At that age, they grow more conscious of their appearance and would want to choose their own clothes. With your guidance, they learn how to make decisions.

As long as your daughter is dressing up appropriately for the occasion or weather, just give in at times if she decides to wear orange socks with her pink polka-dot dress, for example.

According to Dr Dorothy Einon, author of Creative Play for 2-5s, around this age, "your child now moves more like a little adult than a baby, and being a little adult also characterises many of her other skills and attributes. She now has a great deal more in common with herself at 16 years than herself at 16 months."

In her book, the writer recommends playing dress-up for children at this age. Playing dress-up is an activity that allows your child to have fun while developing their creativity and imagination.

Leave them to their own devices and you’ll be amazed at the characters they come up with.
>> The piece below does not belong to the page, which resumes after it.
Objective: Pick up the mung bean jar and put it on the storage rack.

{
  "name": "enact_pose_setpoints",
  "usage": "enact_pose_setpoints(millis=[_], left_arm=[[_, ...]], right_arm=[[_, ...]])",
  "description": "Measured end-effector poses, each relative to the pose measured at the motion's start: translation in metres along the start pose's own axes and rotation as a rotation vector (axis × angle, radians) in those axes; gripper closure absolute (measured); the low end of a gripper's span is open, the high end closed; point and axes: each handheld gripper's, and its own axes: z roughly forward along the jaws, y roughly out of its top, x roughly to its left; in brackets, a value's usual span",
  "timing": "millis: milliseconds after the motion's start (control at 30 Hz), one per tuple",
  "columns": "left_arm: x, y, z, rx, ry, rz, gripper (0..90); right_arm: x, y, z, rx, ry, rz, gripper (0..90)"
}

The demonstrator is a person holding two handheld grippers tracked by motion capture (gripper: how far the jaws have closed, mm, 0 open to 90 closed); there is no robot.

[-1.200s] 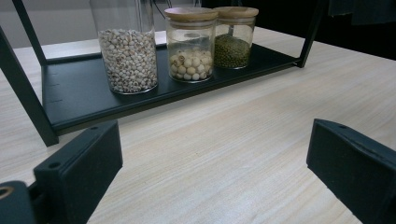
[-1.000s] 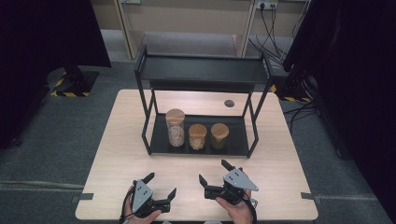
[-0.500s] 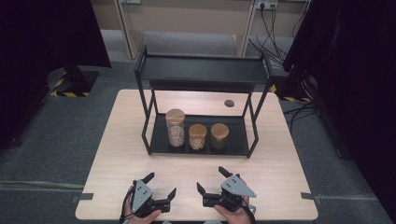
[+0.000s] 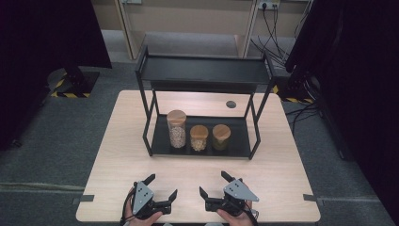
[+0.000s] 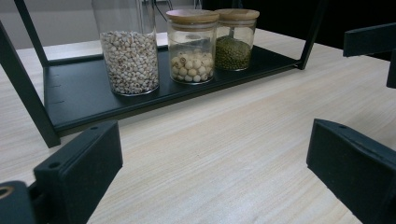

You will see how clever they are at improvising with things to make the props or costumes they need.

Start a collection of dress-up clothes like old scarves, shawls, hats, cloaks, jewellery, bags, sunglasses, hair clips, etc.

Also include props like a toy mobile phone, briefcase, apron, utensils, fireman’s helmet, stethoscope, wand, sword, eye patch - anything that helps them create a character they can dress up as.

Make these easily accessible by keeping them in a special box or drawer.

Besides sparking their creativity and imagination, the act of putting on and taking off clothes, buckling up, fastening or unfastening buttons gives them fine motor skill practice.

Playing dress-up also helps them overcome fears and learn new things. Playing doctor, nurse or dentist could help your child not be afraid of going to the clinic, taking shots or medicine. Playing teacher could reassure your child that going to preschool is fun, while playing engineer or mechanic could teach your child how a car works.

When children play together, they learn to share not only props but ideas. They develop interpersonal skills and learn to be tolerant, to share and cooperate.

They practise communication and negotiation skills when they choose costumes, decide on the pretend-play scenario and storyline they want, and who plays the villain or hero, for instance. They learn to be expressive and improve their vocabulary.

By playing ‘good’ and ‘bad’ roles, they learn the difference between right and wrong. They learn to how to amuse themselves and see their role in the family. They become clearer about their gender identity and understand differences between men and women.

They also learn about the world around them and understand the many different roles and responsibilities people have. They will grow up with self-confidence.